| 要旨トップ | 目次 | | 日本生態学会第69回全国大会 (2022年3月、福岡) 講演要旨 ESJ69 Abstract |
一般講演(ポスター発表) P2-087 (Poster presentation)
植物の中には、接触刺激に応じて素早い動きを示す種類が存在する(オジギソウ、ハエトリソウなど)。素早い運動には、エネルギー上のコストが伴うため、それを上回る利益が存在すると考えられる。
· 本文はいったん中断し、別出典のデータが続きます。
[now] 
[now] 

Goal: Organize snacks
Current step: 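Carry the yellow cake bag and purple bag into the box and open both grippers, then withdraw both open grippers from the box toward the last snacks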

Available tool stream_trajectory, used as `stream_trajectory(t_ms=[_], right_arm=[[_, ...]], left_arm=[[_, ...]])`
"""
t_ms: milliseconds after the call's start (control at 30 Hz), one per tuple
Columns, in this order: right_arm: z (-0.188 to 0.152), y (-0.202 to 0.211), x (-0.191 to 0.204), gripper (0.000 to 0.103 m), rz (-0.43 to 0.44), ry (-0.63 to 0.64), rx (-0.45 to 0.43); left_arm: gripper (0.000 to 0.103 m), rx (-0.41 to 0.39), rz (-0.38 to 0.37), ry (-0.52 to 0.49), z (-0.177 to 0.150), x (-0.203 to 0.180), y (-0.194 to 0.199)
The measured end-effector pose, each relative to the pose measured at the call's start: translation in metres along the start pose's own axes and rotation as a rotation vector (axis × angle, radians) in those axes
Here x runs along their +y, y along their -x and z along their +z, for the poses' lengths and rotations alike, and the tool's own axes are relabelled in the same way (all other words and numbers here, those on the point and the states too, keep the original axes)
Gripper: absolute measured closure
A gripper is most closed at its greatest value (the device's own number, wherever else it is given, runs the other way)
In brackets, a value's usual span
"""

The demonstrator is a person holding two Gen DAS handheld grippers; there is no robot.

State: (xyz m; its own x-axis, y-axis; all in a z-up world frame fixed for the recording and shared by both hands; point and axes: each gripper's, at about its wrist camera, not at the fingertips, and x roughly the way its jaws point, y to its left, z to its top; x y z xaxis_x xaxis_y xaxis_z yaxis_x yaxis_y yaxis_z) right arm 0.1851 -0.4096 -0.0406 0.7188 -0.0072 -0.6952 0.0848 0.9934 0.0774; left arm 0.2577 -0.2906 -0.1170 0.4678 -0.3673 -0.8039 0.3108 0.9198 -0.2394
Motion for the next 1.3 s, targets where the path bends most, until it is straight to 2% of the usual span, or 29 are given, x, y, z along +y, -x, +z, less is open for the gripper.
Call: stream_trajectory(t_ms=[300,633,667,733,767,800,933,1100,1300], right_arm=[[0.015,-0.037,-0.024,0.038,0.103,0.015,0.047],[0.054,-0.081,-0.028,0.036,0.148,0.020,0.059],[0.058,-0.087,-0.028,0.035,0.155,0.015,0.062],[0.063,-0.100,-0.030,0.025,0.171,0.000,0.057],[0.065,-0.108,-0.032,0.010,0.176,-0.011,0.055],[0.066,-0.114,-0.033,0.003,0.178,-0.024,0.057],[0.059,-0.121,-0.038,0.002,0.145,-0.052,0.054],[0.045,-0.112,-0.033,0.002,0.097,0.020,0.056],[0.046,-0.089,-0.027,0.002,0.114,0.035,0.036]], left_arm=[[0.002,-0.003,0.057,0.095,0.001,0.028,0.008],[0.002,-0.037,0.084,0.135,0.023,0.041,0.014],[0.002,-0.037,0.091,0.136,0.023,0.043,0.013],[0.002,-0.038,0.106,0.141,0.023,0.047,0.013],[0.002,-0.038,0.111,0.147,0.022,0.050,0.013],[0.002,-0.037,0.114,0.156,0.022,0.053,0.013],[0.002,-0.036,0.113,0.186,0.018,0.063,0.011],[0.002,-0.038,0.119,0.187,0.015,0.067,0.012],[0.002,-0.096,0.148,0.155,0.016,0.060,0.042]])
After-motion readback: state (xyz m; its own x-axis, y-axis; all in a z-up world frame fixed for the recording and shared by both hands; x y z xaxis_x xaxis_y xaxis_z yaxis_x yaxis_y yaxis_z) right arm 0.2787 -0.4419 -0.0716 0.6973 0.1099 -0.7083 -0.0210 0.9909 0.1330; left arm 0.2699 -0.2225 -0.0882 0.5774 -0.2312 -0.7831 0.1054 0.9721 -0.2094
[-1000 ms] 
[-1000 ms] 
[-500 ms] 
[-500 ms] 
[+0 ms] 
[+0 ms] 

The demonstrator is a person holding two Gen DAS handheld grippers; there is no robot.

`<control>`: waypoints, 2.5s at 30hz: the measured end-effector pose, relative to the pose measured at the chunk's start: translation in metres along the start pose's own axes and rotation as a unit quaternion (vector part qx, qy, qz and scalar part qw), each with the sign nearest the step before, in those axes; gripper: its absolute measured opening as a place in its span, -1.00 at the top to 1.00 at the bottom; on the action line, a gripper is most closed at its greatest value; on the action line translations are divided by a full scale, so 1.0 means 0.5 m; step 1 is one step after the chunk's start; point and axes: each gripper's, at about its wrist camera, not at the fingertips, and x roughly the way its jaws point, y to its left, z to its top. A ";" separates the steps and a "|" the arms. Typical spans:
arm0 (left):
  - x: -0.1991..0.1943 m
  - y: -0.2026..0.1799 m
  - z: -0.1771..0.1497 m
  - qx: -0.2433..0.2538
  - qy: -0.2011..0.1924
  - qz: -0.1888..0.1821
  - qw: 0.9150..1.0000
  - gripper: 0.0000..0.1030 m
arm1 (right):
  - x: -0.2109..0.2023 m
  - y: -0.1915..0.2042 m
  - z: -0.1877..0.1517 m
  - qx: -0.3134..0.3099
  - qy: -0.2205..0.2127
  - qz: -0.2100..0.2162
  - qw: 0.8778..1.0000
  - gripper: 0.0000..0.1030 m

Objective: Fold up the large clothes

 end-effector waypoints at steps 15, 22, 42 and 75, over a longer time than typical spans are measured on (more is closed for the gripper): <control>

しかし、食虫植物の捕虫葉を除いて、素早い運動の生態学的意義は明らかになっていない。発表者らは、モウセンゴケ属において、花のまわりにピンセットで接触刺激を加えると、花弁が2–10分程度で閉鎖する現象を発見した(Tagawa et al. 2018 Plant Species Biology)。本研究では、この現象が植食者の食害に応答して花弁を閉鎖し、繁殖器官を保護する上で適応的であるという仮説を検証した。野外観察と室内実験から、(1)スペシャリスト植食者であるモウセンゴケトリバの幼虫の食害に応答して、モウセンゴケ属は花弁を閉鎖すること、(2)モウセンゴケトリバの食害に応答した花閉鎖の速度は、通常の花閉鎖と比較して統計学的に有意に大きいこと、(3)花閉鎖によって胚珠の食害率が低下することが明らかとなった。以上の結果から、モウセンゴケ属の素早い花閉鎖運動は、植食者の食害に応答して花を閉鎖し、胚珠の食害を抑制する誘導防御である可能性が示唆された。